CAMPBELL — What’s known about a fatal shooting last week on a residential street in Campbell — the city’s first homicide in four years — revolves around an altercation that erupted in the middle of a roadway that ended with gunfire.

By the end of the brief clash the morning of Nov. 2 on West Sunnyoaks Avenue, 42-year-old Greg Cirimele was mortally wounded. Not long after, and a mile away, 18-year-old Nickolas Ammann was arrested at his home on suspicion of shooting him.

What remains unknown, at least publicly, is what set off the deadly confrontation.

Greg Cirimele is shown in an undated family photo. He died Nov. 2, 2021 in a shooting in Campbell. (Courtesy of the Ciriemele family) 

Ammann is currently being held without bail in the Santa Clara County Main Jail on a murder charge. Cirimele’s family and friends have been memorializing the lifelong South Bay resident and San Jose State University alum who worked as a marketing and advertising executive at the time of his death.

When reached by phone, his mother, Kim Cirimele, referenced a GoFundMe page honoring her son that as of Thursday was nearing a fundraising goal of $90,000 to support his two young daughters.

“If you knew Greg, it was to love him. Greg was someone you could alway(s) rely on, trust, and laugh with. His ability to cultivate deep relationships with others was one of a kind,” the page reads. “He created a safe space for you to share anything and everything with him — from exchanging parenting tips, providing relationship advice or helping others at work or personally.”

On Nov. 2 around 10:45 a.m., Campbell police officers were alerted to a shooting in the 300 block of West Sunnyoaks Avenue. In an investigative summary accompanying the criminal complaint, police cited a witness  who reported seeing a blue Saturn stopped in the middle of the eastbound lane, and then a man later identified as Cirimele walk up to the driver side of the Saturn and “start throwing punches at the driver through the car window.”

According to police, the witness saw “the driver of the blue Saturn shoot three or four rounds” at Cirimele, then speed away as Cirimele, hit twice in the chest, lay on the roadway.

Cirimele died about 45 minutes later at Valley Medical Center. According to Campbell police, the Nov. 2 shooting was the city’s first homicide since 2017, and the last homicide before that was in 2014.

Meanwhile, the witness called 911 and followed the Saturn, reading off the car’s license plate to police dispatchers. Using the plate information, Campbell police surrounded a home on Juanita Way, and within 20 minutes they arrested Ammann.

Police state that the witness identified Ammann as the shooter, and in subsequent searches of his home and car, found loose 9mm bullets matching the make of the bullet casings at the crime scene, and a spent 9mm casing in his car seat. Investigators also reported finding a bullet hole “through the upper portion” of the driver’s door of his car.

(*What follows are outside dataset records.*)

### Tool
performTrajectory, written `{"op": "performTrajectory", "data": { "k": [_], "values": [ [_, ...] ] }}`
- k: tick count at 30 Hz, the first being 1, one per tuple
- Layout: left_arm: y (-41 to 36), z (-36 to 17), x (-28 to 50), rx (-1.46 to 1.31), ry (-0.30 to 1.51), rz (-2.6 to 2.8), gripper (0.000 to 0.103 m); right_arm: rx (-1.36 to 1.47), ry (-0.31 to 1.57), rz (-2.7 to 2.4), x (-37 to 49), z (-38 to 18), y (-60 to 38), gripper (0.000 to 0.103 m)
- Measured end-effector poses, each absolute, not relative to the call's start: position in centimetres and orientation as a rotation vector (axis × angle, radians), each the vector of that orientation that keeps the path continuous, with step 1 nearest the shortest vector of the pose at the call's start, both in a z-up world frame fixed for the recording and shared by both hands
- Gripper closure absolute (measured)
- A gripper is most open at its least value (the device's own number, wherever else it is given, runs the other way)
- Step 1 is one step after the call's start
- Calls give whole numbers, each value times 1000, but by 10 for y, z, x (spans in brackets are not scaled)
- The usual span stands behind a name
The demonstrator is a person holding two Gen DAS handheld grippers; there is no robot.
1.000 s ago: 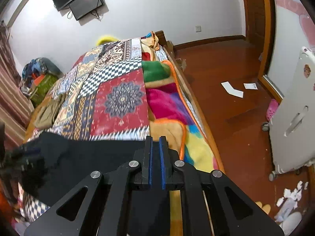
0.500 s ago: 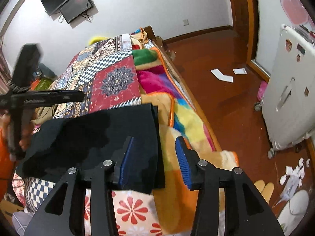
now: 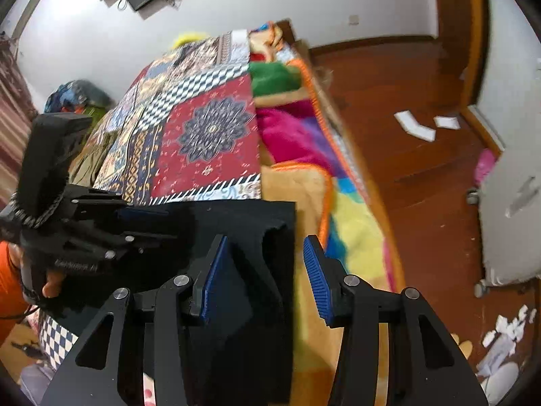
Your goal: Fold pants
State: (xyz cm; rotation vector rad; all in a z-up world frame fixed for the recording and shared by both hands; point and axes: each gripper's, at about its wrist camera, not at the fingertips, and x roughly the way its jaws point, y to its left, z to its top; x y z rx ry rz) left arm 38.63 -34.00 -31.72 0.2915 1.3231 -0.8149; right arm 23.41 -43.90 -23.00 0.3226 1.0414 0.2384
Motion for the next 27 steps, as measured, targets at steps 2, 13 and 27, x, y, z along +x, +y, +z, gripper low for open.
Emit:
{"op": "performTrajectory", "data": {
  "k": [2, 13, 27],
  "values": [
    [-336, -318, 382, 304, 1309, -808, 78, 341, 1065, 269, 238, -236, -435, 64],
    [-319, -278, 369, 296, 1147, -809, 101, 243, 898, 275, 230, -200, -415, 95],
    [-333, -284, 384, 373, 1132, -678, 87, 231, 1020, 159, 242, -221, -426, 79]
  ]
}}
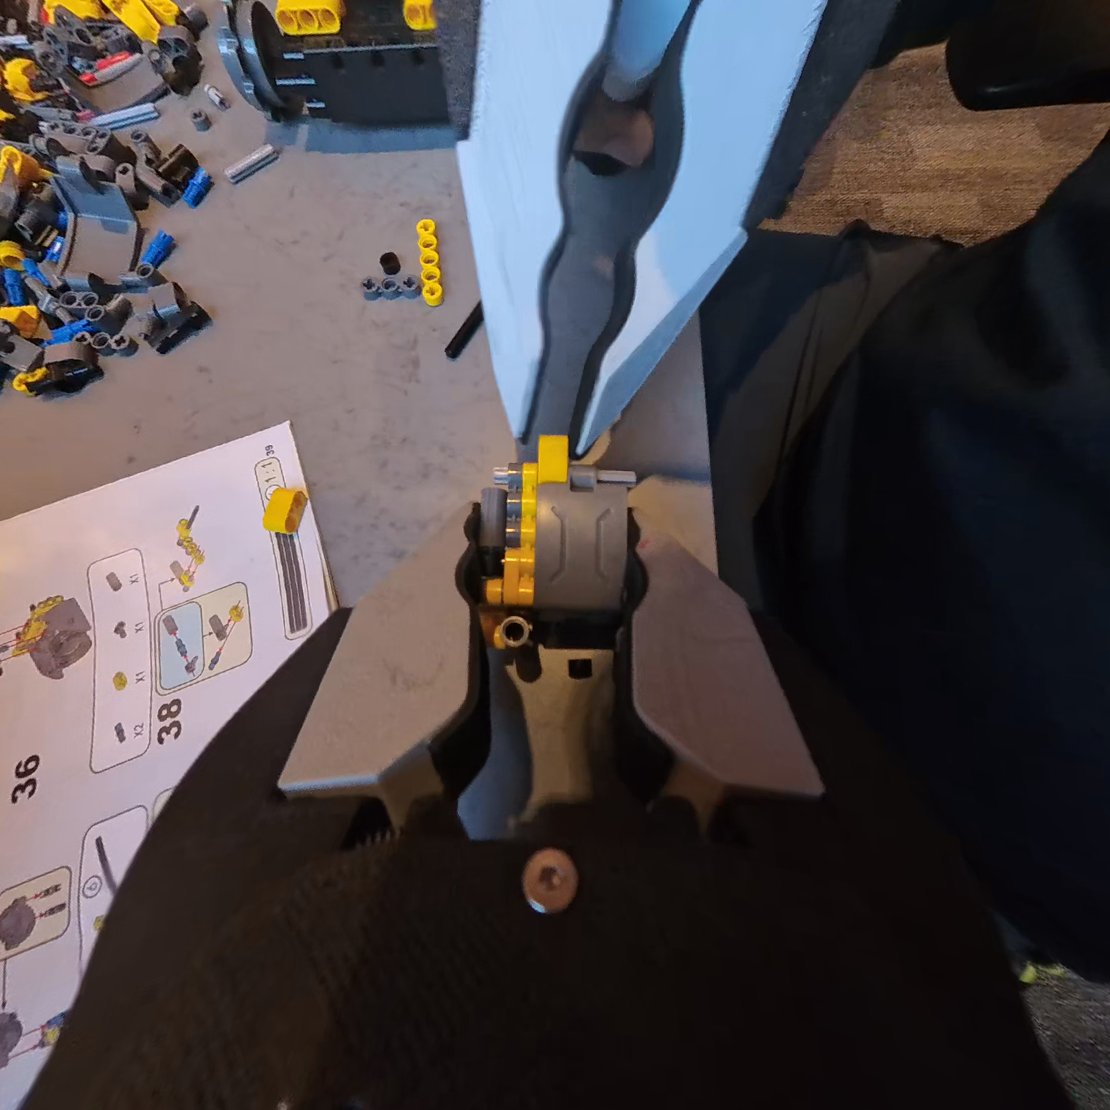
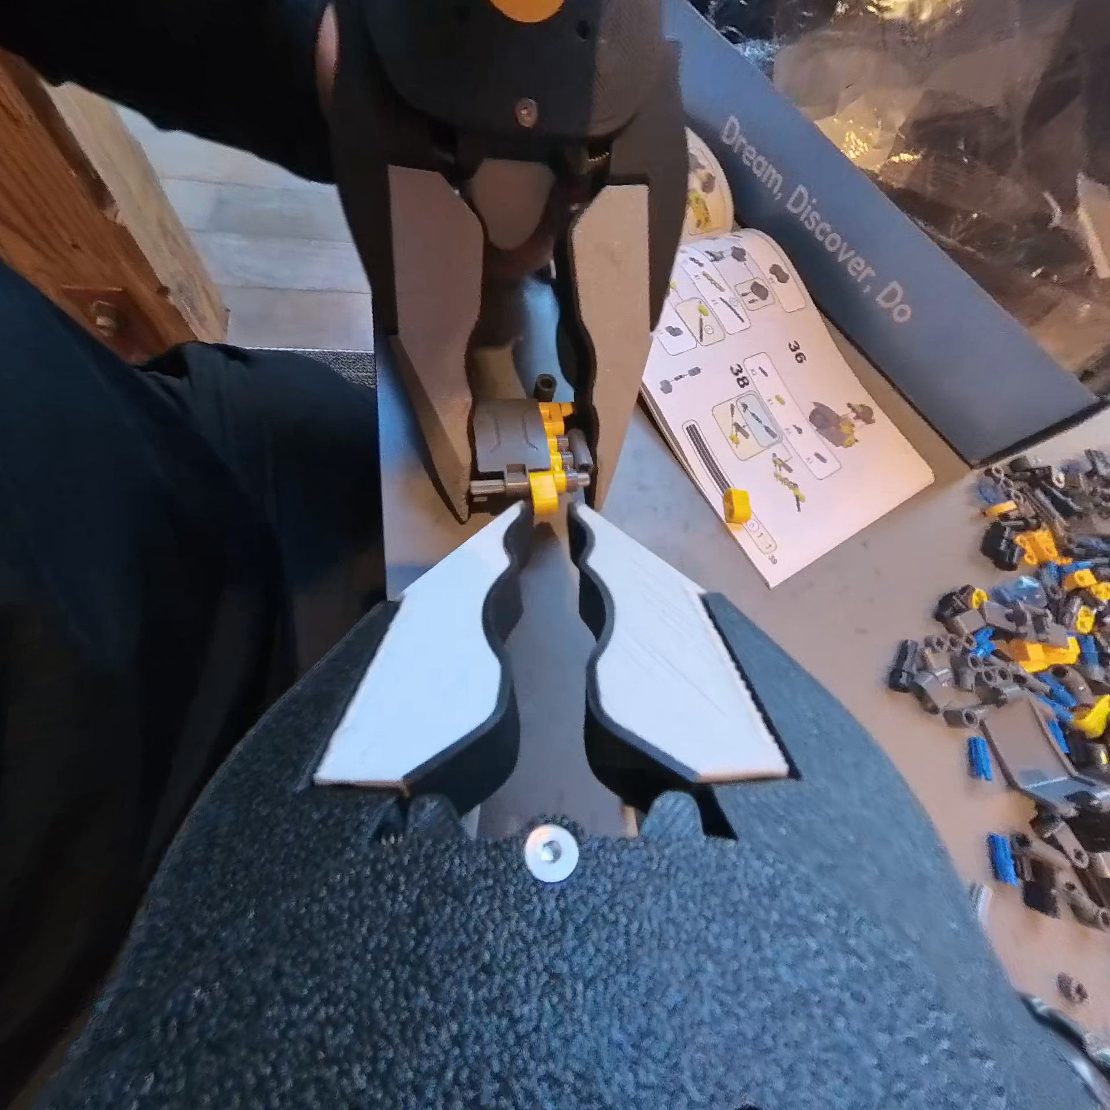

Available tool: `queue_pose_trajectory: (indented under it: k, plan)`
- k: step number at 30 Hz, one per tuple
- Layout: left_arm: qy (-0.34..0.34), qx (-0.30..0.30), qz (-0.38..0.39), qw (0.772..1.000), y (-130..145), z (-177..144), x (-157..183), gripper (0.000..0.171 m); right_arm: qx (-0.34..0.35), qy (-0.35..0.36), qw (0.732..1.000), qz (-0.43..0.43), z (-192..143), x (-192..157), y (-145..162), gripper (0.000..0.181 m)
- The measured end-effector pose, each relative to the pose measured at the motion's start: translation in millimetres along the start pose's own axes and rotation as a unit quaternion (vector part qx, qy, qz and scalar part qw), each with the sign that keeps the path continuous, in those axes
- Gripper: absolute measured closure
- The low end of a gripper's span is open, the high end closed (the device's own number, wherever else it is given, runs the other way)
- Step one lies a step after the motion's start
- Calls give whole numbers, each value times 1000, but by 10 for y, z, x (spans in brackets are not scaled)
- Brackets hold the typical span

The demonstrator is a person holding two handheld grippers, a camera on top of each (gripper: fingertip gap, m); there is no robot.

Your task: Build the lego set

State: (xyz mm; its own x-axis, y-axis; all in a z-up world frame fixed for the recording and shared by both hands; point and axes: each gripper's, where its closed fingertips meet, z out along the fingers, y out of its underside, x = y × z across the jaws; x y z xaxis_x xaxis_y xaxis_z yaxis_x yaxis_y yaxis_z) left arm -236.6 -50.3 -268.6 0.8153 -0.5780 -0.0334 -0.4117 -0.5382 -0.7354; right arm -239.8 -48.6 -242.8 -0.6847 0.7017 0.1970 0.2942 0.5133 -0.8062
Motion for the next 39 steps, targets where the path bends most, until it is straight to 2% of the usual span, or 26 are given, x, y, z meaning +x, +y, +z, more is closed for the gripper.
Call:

A precise motive for the shooting, police said, “is still under investigation.” Ammann’s family did not immediately respond to a request for comment Thursday.

Last week, over 100 people attended a vigil for Cirimele. His GoFundMe tribute, noted Cirimele’s love of mountain snow sports and spending time in Lake Tahoe, and emphasizes how his daughters “were the light of his life and the reason he worked as hard as he did on himself.”

“He was the one who always made everything more fun, always there to encourage you and to listen to you and to make you feel loved and special,” his wife Jennifer wrote in a Facebook post after his death. “My heart breaks thinking about all of the future birthdays, graduations, weddings, grandchildren, small moments, big moments, sad moments that he will not be there for to share with our sweet little girls … This life will not be the same without you.”